Rance Allen Group returns with 25th project on Oct. 28

allenThe Rance Allen Group will release its 25th album and third live project “Live From San Francisco Bay” (Tyscot Records) on October 28. The group pioneered the fusion of R&B-styled rhythms with spiritual and message music themes in the 1970s. It’s a winning style that has won them fans as varied as American Idol’s Randy Jackson and ’80s rockers Huey Lewis & the News. The 11-song set “Live from San Francisco Bay” was recorded live at the Richmond Memorial Auditorium.

“The theme really is to be encouraged in a very kind of depressed time,” says Rance Allen, who sees parallels between today’s social climate and that of when his group was formed during the Civil Rights and Vietnam eras.  “It’s a time of unusual stress with all of the killings going on, the political mess that’s going on and there’s just so many people who have just moved away from trusting God and believing in Jesus Christ. Our job of encouraging and uplifting will never be done. We’ll have to keep working on this until the Lord comes to take us home.”

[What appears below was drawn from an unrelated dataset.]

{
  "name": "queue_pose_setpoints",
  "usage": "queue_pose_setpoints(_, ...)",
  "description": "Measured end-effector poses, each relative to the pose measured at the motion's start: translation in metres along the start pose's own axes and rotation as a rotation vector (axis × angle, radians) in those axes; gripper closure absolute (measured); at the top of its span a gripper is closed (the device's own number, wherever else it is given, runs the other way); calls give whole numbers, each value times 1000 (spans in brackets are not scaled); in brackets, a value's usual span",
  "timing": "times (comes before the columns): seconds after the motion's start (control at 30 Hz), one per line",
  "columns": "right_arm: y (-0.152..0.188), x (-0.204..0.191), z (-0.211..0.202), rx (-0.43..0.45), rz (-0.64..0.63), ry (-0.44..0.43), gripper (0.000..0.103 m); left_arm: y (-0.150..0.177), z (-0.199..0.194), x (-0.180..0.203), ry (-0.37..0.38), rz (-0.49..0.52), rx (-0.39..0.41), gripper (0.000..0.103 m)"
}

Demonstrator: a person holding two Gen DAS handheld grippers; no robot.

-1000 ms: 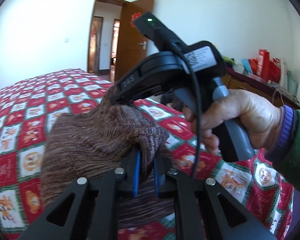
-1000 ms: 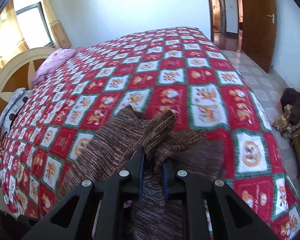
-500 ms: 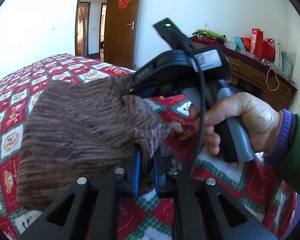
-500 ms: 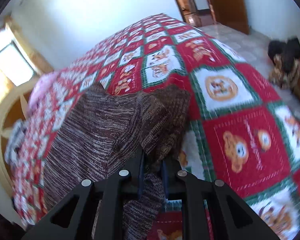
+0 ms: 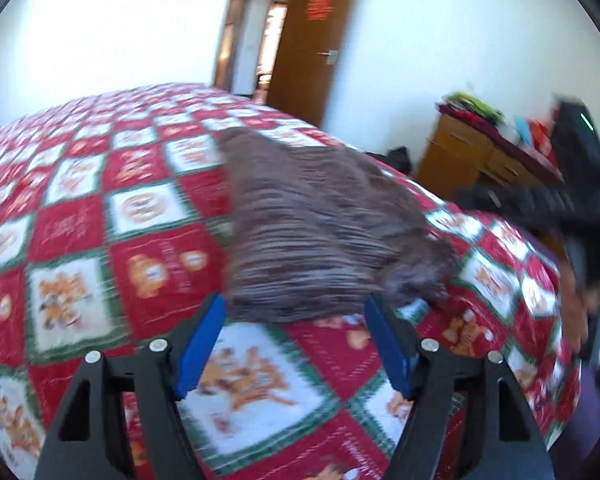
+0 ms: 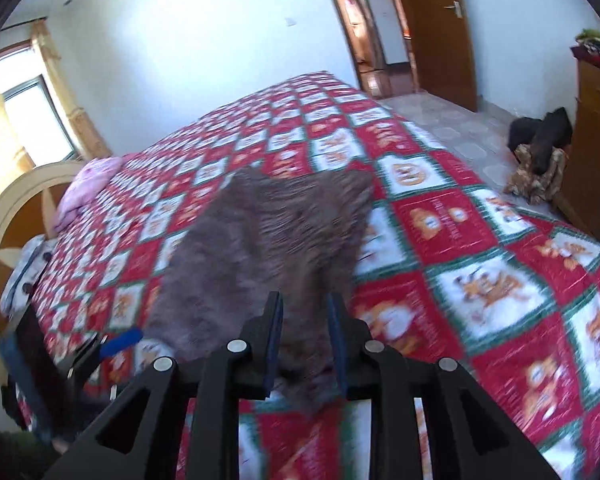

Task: Fold small clothes
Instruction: 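Fold the held edges over the sweater body with both grippers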

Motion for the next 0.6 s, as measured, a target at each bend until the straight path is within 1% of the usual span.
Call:
queue_pose_setpoints(0.1,15,-21,11,-37,-42,21,79,-3,-9,-10,-66,-14,17,28)
queue_pose_setpoints(0.17,26,-28,21,-73,-42,4,79,-3,-15,-13,-98,-3,16,28)
queue_pose_setpoints(0.23,39,-32,33,-129,-44,18,79,-3,-18,-19,-127,12,10,28)
queue_pose_setpoints(0.27,50,-31,41,-180,-51,48,79,-2,-19,-21,-146,19,3,28)
queue_pose_setpoints(0.3,56,-30,46,-212,-53,60,79,-2,-17,-23,-158,22,-7,28)
queue_pose_setpoints(0.33,63,-29,48,-229,-50,62,79,-2,-16,-27,-169,23,-19,28)
queue_pose_setpoints(0.4,68,-28,42,-239,-54,67,79,-4,-11,-34,-194,22,-52,28)
queue_pose_setpoints(0.47,66,-28,32,-235,-73,85,79,-8,-10,-38,-198,18,-72,28)
queue_pose_setpoints(0.53,57,-27,19,-205,-80,80,79,-17,-11,-38,-196,21,-69,28)
queue_pose_setpoints(0.6,38,-29,4,-141,-88,70,79,-32,-9,-35,-194,34,-44,28)
Point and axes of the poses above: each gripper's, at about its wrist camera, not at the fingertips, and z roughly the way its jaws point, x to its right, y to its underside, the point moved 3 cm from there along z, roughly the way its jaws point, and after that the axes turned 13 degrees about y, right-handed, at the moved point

The project features new songs such as the first radio single “All Day Long,” the ballad “My Delight” (led by Steve Allen), the quartet-styled stomper ‘Hold On” and the soulful tune “Vessel” (led by Paul Porter).

The group also brings back B-sides from past albums and gives them new arrangements such as the old school soul of “Like a Good Neighbor” and the funk of  “I’m Not Givin’ Up Givin’ Out Givin’ Givin’ In” that is lead by Tom Allen. The group provides some dance-floor rhythms with songs such as “Got Me Dancin’,” “Can’t Give Up (The Groove)” and “Victory Dance.” The collection is rounded out with fan favorites such as the group’s signature songs  “Miracle Worker” and “Something About the Name of Jesus.”

The Rance Allen Group was formed in 1965 in Monroe, Mich., as a self-contained band. In 1972, they signed to Stax Records’ Gospel Truth subsidiary, where they recorded a series of gritty gospel songs that won them main-stage tours with R&B headliners such as Isaac Hayes and Barry White. The group has been recording ever since and was honored with the BMI Trailblazer Award in 2008.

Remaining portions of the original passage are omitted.